A new capacity measure is proposed for the class of dynamic autoassociative neural memories (ANMs). The proposed associative memory capacity measure is based on the memory's performance vs. the number of stored memory vectors, where performance is defined in terms of the memory's error-correcting ability and its fundamental memories' attraction volumes.

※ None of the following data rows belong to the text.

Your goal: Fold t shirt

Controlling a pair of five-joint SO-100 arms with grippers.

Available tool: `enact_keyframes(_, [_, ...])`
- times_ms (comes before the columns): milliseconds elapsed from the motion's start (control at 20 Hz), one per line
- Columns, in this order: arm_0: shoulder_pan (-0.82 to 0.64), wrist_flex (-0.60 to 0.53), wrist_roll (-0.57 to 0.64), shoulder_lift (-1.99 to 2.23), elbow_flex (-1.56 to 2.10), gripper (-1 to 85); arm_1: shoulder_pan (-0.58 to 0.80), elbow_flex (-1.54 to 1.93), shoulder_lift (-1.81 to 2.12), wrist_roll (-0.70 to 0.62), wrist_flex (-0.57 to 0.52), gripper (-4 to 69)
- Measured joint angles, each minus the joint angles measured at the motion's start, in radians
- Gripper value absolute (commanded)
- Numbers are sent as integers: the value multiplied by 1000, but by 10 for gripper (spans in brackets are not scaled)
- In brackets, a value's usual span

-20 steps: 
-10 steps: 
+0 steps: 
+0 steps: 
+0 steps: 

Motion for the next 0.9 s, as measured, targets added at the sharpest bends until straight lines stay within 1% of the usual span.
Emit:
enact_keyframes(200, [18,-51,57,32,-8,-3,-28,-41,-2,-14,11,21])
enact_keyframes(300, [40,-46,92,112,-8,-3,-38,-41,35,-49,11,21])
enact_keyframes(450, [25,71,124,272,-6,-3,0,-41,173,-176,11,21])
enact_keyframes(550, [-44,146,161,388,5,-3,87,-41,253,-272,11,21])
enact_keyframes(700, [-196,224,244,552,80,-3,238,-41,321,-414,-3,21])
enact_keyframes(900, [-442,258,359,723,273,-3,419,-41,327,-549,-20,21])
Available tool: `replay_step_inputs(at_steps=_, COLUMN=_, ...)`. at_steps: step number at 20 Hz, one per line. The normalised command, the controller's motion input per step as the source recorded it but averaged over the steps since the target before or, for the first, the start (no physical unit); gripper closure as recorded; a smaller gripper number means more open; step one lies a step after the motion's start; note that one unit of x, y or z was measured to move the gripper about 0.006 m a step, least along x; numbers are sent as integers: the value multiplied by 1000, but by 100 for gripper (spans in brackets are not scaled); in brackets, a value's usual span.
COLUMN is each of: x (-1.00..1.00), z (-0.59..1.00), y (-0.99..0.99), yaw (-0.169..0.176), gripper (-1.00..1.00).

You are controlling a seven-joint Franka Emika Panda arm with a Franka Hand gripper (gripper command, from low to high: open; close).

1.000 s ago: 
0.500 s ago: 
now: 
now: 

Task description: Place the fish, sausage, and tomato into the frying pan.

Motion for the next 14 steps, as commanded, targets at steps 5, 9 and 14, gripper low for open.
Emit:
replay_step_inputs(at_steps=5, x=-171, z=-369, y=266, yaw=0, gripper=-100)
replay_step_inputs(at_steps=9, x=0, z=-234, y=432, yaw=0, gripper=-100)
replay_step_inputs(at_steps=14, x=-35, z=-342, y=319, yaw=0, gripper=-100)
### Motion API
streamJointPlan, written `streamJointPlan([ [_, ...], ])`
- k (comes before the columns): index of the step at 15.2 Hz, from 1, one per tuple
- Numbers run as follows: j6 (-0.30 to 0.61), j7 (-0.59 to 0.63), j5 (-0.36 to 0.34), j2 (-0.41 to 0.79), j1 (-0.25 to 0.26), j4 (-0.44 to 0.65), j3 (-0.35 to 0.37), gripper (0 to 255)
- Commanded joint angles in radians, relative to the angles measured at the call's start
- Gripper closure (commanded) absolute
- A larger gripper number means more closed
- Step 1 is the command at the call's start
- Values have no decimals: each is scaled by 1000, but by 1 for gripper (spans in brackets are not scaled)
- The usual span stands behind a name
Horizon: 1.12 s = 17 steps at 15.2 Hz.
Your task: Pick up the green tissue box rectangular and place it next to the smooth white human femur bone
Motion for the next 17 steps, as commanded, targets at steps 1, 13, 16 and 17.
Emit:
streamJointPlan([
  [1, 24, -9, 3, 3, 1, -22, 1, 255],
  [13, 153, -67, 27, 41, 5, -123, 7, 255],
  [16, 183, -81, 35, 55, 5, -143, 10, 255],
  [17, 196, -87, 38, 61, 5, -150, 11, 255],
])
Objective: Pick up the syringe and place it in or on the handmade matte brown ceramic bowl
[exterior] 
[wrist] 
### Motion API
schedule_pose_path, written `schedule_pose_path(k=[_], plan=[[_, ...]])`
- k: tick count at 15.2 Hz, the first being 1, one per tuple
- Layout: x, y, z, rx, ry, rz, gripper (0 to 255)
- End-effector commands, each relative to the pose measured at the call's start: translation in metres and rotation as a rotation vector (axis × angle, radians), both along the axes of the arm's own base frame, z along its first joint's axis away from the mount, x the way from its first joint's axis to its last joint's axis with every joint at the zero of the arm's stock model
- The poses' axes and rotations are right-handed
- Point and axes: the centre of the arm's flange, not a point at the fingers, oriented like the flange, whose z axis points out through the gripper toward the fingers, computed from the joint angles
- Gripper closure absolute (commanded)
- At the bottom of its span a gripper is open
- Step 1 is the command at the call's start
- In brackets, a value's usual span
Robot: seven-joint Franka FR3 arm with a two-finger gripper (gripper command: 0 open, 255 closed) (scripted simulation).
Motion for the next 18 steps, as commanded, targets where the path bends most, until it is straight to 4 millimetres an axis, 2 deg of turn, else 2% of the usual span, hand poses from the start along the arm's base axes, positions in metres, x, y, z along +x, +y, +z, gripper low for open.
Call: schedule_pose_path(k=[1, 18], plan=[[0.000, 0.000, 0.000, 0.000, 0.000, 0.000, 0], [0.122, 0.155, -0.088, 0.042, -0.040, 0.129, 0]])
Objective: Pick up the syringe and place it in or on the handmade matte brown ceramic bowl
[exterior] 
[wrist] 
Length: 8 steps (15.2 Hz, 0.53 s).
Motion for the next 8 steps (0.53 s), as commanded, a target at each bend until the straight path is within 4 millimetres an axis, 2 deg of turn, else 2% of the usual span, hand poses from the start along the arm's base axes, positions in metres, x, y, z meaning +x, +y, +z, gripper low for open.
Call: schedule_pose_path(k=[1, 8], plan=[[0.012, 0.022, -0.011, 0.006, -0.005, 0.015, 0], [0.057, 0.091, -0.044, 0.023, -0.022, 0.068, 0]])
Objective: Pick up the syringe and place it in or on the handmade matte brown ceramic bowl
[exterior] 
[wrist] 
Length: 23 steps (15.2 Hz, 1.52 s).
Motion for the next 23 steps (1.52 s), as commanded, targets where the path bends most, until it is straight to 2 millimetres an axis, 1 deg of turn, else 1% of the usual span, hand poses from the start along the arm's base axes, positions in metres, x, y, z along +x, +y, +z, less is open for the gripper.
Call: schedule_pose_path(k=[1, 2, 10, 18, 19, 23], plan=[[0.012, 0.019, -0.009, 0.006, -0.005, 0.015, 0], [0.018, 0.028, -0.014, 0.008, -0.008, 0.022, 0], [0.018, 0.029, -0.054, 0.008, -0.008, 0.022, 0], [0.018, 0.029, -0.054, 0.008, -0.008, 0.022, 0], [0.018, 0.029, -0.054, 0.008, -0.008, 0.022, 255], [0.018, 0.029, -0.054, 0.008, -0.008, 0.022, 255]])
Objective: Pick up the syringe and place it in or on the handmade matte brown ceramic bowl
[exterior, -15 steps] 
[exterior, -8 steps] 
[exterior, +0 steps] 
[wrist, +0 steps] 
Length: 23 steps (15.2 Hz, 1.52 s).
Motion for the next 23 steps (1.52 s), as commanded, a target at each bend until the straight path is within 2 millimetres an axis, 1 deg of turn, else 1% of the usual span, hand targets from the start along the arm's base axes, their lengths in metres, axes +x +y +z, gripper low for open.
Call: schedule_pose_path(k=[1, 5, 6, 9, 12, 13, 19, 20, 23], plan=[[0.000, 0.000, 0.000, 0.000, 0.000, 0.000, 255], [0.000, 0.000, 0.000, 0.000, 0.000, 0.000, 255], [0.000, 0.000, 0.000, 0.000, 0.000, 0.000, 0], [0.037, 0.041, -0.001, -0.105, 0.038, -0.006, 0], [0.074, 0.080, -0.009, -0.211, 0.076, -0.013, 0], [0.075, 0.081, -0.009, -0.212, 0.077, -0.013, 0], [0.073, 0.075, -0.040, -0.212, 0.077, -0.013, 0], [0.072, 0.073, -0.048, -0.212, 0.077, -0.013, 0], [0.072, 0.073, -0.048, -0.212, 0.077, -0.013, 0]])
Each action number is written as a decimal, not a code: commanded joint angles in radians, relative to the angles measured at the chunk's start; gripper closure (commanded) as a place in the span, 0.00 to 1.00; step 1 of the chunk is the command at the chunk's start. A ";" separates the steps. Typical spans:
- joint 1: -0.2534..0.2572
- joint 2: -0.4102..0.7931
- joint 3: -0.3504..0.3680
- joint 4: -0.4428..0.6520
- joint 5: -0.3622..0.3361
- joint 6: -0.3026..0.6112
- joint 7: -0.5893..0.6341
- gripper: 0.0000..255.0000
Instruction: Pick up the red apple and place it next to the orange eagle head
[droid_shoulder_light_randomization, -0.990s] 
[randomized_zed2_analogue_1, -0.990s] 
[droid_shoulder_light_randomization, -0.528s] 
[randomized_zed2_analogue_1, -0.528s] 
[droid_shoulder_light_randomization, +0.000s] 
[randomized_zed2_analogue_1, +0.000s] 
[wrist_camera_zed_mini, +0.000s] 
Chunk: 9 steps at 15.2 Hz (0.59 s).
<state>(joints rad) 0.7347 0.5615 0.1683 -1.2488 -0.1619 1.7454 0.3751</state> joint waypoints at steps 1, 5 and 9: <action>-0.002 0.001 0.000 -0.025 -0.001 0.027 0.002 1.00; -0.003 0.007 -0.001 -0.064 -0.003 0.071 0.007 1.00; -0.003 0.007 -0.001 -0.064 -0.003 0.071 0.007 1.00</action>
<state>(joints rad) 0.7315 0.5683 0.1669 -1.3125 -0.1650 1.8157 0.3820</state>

This new method of measuring ANM capacity is very effective when ANMs are used in pattern recognition and error-tolerant content-addressable memories. The proposed capacity/performance measure has been tested for several ANMs having the same dynamic Hopfield memory-like architecture, each employing a different recording technique. Correlation, generalized inverse (orthogonal), and Ho-Kashyap memory recordings have been investigated. Monte Carlo analysis has been performed on ANMs recorded with randomly generated patterns, in order to determine and compare performance characteristics and dynamics.

Paper Details

Date Published: 29 June 1989
PDF: 8 pages
Proc. SPIE 1053, Optical Pattern Recognition, (29 June 1989); doi: 10.1117/12.951515
Show Author Affiliations
Abbas M. Youssef, Wayne State University (United States)
Mohamad H. Hassoun, Wayne State University (United States)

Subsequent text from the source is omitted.